I’ve been dying to try making healthy refried black beans in the Instant Pot for some time now, but I wanted to try starting with dry beans, and I wasn’t quite comfortable with the process, but today’s the day, baby!
So, here’s the process…
Start with a cup of black beans (also called “turtle beans”). You can soak them overnight, or you can do the following:
Quick-Soaking Beans in the Instant Pot
Place one cup of dried black beans in the IP, cover with four cups of water, and one tsp salt (which prevents the beans from bursting). Bring to a boil (by hitting “saute”) on the pot. Close the pot and set to 2 minutes on high. Do a SLOW quick release by releasing the steam in spurts. If it foams up, just leave it for thirty seconds. Drain and rinse the beans and they’re ready for any recipe!
Now you’re ready for…
Instant Pot Refried Beans
Ingredients
1 chopped onion
4 cloves garlic
2 tsp. chilli powder
1 tsp. cumin
1 Serrano pepper sliced
2 cups soaked (or quick-soaked) black beans
1.5 cups vegetable broth
1 large tablespoon of Better Than Bouillon vegetable base
Directions
Preheat the Instant Pot by clicking “Saute” and then brown the onions for about five minutes (until transparent); add garlic, Serrano pepper, spices and brown for another minute or two. Add the beans, broth, and BTB base.
Close the IP and manually set to high pressure for 7 minutes. Let the pressure come down naturally.
Use an immersion blender to blend up about 2/3 of the beans.

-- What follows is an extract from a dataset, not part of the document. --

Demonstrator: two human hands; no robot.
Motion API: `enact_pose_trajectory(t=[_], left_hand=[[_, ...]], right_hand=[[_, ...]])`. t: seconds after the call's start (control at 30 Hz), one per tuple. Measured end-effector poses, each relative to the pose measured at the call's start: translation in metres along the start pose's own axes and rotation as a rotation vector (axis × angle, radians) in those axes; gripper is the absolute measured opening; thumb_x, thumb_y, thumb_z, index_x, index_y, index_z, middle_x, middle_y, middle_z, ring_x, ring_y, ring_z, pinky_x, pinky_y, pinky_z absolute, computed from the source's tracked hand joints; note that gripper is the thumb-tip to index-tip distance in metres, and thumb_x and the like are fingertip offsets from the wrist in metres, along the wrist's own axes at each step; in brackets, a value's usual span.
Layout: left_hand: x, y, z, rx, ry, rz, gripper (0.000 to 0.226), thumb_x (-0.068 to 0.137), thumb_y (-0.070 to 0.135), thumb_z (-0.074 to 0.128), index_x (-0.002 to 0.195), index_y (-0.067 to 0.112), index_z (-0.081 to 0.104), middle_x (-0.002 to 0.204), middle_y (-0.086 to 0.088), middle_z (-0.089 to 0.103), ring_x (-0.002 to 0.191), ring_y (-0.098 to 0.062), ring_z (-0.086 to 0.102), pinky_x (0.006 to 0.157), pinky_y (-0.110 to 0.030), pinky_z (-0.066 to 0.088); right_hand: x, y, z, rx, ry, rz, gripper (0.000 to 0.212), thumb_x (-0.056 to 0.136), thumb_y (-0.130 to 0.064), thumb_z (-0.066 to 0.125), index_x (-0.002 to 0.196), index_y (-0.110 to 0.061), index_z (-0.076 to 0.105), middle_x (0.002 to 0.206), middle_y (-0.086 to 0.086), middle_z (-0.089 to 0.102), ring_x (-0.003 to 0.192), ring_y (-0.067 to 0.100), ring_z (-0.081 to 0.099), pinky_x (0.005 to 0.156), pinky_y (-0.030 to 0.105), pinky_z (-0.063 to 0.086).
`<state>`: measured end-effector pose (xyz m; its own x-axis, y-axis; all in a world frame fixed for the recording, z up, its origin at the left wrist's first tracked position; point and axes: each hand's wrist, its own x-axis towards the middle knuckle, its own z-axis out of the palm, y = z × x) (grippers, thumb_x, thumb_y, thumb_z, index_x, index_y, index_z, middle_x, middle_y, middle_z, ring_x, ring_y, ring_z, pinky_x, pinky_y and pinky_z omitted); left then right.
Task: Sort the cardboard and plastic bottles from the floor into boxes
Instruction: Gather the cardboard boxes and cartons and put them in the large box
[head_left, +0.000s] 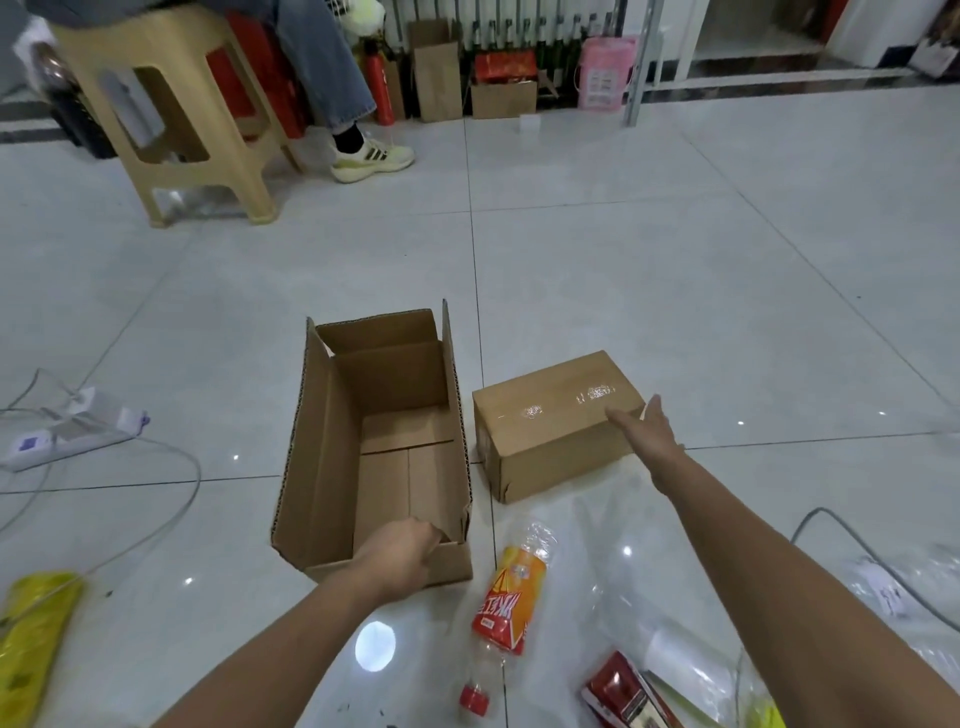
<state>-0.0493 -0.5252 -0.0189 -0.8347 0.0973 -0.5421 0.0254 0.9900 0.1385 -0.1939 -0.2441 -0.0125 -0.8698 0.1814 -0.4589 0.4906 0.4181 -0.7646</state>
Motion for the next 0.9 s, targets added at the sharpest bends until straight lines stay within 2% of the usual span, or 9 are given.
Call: enact_pose_trajectory(t=[0.1,0.27,0.43,0.53,0.6,0.67,0.73,0.83,0.9], left_hand=[[0.001,-0.001,0.001,-0.008,0.002,-0.011,0.022,0.089,0.014,0.054,0.108,0.017,0.064,0.105,-0.004,0.067,0.091,-0.019,0.063,0.074,-0.030,0.052],[-0.002,0.000,0.001,-0.030,0.009,-0.008,0.026,0.090,0.012,0.055,0.114,0.019,0.061,0.108,-0.003,0.066,0.097,-0.020,0.063,0.074,-0.027,0.051],[-0.004,0.002,0.001,-0.043,0.014,-0.018,0.025,0.089,0.011,0.055,0.112,0.018,0.062,0.106,-0.003,0.067,0.093,-0.019,0.063,0.068,-0.025,0.048],[-0.006,0.004,-0.001,-0.036,0.021,-0.016,0.027,0.088,0.008,0.052,0.113,0.018,0.061,0.105,-0.005,0.066,0.086,-0.019,0.060,0.063,-0.024,0.042],[-0.007,0.004,-0.001,-0.050,0.029,-0.015,0.028,0.088,0.008,0.053,0.112,0.018,0.062,0.104,-0.004,0.067,0.083,-0.018,0.058,0.062,-0.023,0.040],[-0.007,0.005,-0.002,-0.071,0.031,-0.019,0.026,0.087,0.010,0.054,0.110,0.018,0.064,0.103,-0.004,0.068,0.086,-0.019,0.061,0.061,-0.024,0.040],[-0.007,0.006,-0.004,-0.086,0.025,-0.022,0.023,0.088,0.014,0.055,0.109,0.019,0.065,0.104,-0.003,0.069,0.091,-0.020,0.063,0.061,-0.025,0.042],[-0.007,0.007,-0.005,-0.090,0.018,-0.024,0.024,0.091,0.017,0.055,0.112,0.018,0.064,0.105,-0.003,0.069,0.093,-0.020,0.064,0.065,-0.027,0.048],[-0.008,0.008,-0.005,-0.082,0.008,-0.030,0.024,0.091,0.013,0.054,0.114,0.016,0.063,0.106,-0.003,0.068,0.093,-0.020,0.064,0.067,-0.027,0.049]], right_hand=[[0.003,0.001,0.001,0.118,-0.048,0.051,0.102,0.074,-0.052,0.065,0.153,-0.019,0.008,0.157,0.004,0.022,0.144,0.026,0.022,0.118,0.048,0.016],[-0.014,0.020,0.012,0.084,-0.086,0.098,0.074,0.076,-0.037,0.075,0.138,-0.014,0.043,0.141,0.007,0.037,0.128,0.026,0.042,0.103,0.037,0.039],[-0.021,0.047,0.020,0.358,-0.226,0.192,0.077,0.073,-0.012,0.079,0.129,-0.013,0.027,0.117,0.006,0.051,0.102,0.019,0.054,0.094,0.038,0.046],[-0.023,0.057,0.025,0.399,-0.246,0.220,0.087,0.071,0.000,0.077,0.137,-0.016,0.023,0.127,0.007,0.047,0.114,0.024,0.051,0.095,0.036,0.044],[-0.025,0.061,0.024,0.285,-0.245,0.219,0.112,0.055,-0.002,0.083,0.145,-0.022,0.019,0.135,0.008,0.044,0.123,0.028,0.046,0.099,0.037,0.044],[-0.029,0.065,0.022,0.043,-0.271,0.176,0.123,0.041,-0.009,0.076,0.148,-0.026,0.017,0.138,0.010,0.039,0.125,0.030,0.042,0.102,0.041,0.044],[-0.033,0.068,0.020,-0.095,-0.295,0.139,0.119,0.044,-0.008,0.071,0.148,-0.026,0.015,0.138,0.011,0.035,0.126,0.031,0.040,0.104,0.041,0.043],[-0.037,0.072,0.022,-0.222,-0.246,0.070,0.107,0.057,0.000,0.080,0.145,-0.014,0.019,0.136,0.012,0.032,0.127,0.031,0.037,0.104,0.039,0.042],[-0.031,0.076,0.021,-0.302,-0.200,-0.008,0.110,0.053,-0.001,0.086,0.141,-0.006,0.020,0.135,0.010,0.033,0.126,0.030,0.038,0.104,0.041,0.042]])
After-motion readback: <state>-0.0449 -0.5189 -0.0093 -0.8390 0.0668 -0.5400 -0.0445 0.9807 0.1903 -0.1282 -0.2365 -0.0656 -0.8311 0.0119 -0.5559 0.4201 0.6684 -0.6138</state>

It will be quite runny, but we like our refrieds that way. If you like them a bit thicker, just click “saute” and let the mixture cook for a while to thicken up. Many of the recipes called for mixing in cilantro in the last few minutes, but, once it’s mixed in and heated through, you tend not to taste it as much, so I always add chopped cilantro to the plate, not the pan.
These were the best refried beans I’ve ever made–I’ll always start with dried beans in the future, and I’ll always make my refrieds in the Instant Pot!
Next is my Mexican rice recipe adapted to the Instant Pot!
Instant Pot Mexican Rice
Ingredients
- 2 cloves garlic, minced
- 1 small sweet onion, diced
- 1 cup basmati brown rice
- 1 teaspoon cumin
- 1/2 teaspoon black pepper
- 1/2 cup freshly chopped cilantro
- 8 ounces of salsa
- 1/2 a poblano pepper, chopped
- 1 cup vegetable broth
Directions
Spray the Instant Pot with oil and saute onion until tender. Add garlic, poblano pepper, and spices, and continue to saute one additional minute. Add remaining ingredients, cover, and set the IP manually (on high) to 22 minutes. Let the pressure release naturally for at least ten to fifteen minutes.
I used red rice here, so it looks almost indistinguishable from the refried beans–as usual, all my food looks alike, haha! If it’s too runny for your liking, you can mix in a cup of cooked basmati rice.
Serve it all up with a dollop of salsa and this guacamole, a drizzle of this vegan cheezy sauce…and a bit of chopped cabbage for crunch–we’re having a bit of purple cole slaw.
Oh–and a few small grilled corn tortillas on the side. Yum yum!!
James kept RAVING about this meal and even had another big helping, so I believe my hours in the kitchen (which I thoroughly enjoyed anyway) were very well spent!
Meanwhile, we’re going into town this week to make a birthday lunch for my dad and brother (both of whom have birthdays in early January). James will the chef for the birthday lunches and he’s been planning the menu for weeks, and will no doubt be working away in the tiny kitchen in our loft for at least a day and a half!